How do serial daters doom their searches for perfect mates? Let’s count the ways.

They choose lovers based on pretty physiques, shared interests, geography and demography. They rely on chance meetings, fix-ups, or stalking a Kinko’s clerk just for her Celtic accent and rumored bi-curiosity. No wonder the divorce rate is 50% and unrequited lust is more commonplace than double-strength espresso at a Madonna movie premiere.

It’s simple: Picking a date should depend on one thing, and that’s compatibility of psychological makeup. You need shyness in one partner mediated by the other’s exhibitionism. You need her obsessive compulsive disorder justifying his retreat into golf addiction. It’s always been about harmonizing festering subconscious drives. Look at Ozzie and Sharon Osbourne. Did they connect because they both fancied clotted cream at teatime? No – they married because of complimentary mindsets conducive to biting off bat heads and mailing feces to annoying clients.

Of course, reading online ads gets people closer to picking someone with the right psychological profile. So many singles use the method that it's gained more popularity and respect than love itself. But how do you find a mate that matches you ideally in terms of rawest emotionality?

Enter Register there and you’ll be set up with singles based on info supplied by the one most deeply mired, albeit mercenarily, in the muck of your brain – your psychotherapist. He or she fills out a questionnaire and TheraDate boils the answers up in a lab to produce potentially perfect paramour pairs.
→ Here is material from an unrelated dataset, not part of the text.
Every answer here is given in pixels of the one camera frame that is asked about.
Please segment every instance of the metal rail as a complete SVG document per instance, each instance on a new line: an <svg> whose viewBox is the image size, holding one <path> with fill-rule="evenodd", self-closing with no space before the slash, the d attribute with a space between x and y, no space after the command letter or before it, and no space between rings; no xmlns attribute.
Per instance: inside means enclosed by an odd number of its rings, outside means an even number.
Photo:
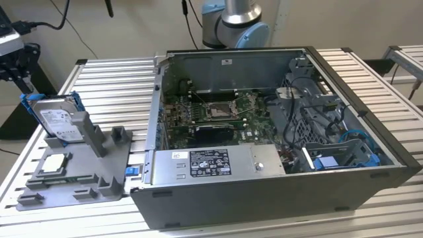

So what if this clinical incubation of romance evokes that proverbial brave yet dystopic new world? TheraDate has real promise for defibrillating the aging lonely hearts spending Saturday nights inflating the national Dove Bar consumption statistics.

Think of the guy so frugal he flushes only once a week, having to pay for dinner with a daddy’s little girl who wouldn’t dare flush for herself. Now think of this guy on TheraDate. Immediately he’s hooked up with a restaurant-avoiding agoraphobic – and love blooms. TheraDate can also help those with family ties more ephemeral than Etch-a-Sketch doodles, who therefore crave lavish attention. They'll now be easily diverted from freedom-starved momma's boys and steered toward doting sugar daddies instead. Whatever the mental minefields of subscribers, this service can’t lose.

Let's just hope that when your therapist fills out TheraDate's questionnaire on you, s/he's truly wanting to help you hook up, instead of hoping to portray you as so crazy that you'll have no choice but to finally give in to your therapist's sexual advances. But I digress.

Luckily many jaded singles, in attempts to cure their self-perceived repulsiveness, already have histories with a few dozen psychotherapists. From there, TheraDate simply joins singles together permanently in the holy acrimony that is everyone’s birthright.

Going this route could easily end up being the quickest way to date a Celtic bi-curious Kinko’s clerk anyway. You’re bound to click with at least one of her personalities. Only the TheraDate staff knows for sure.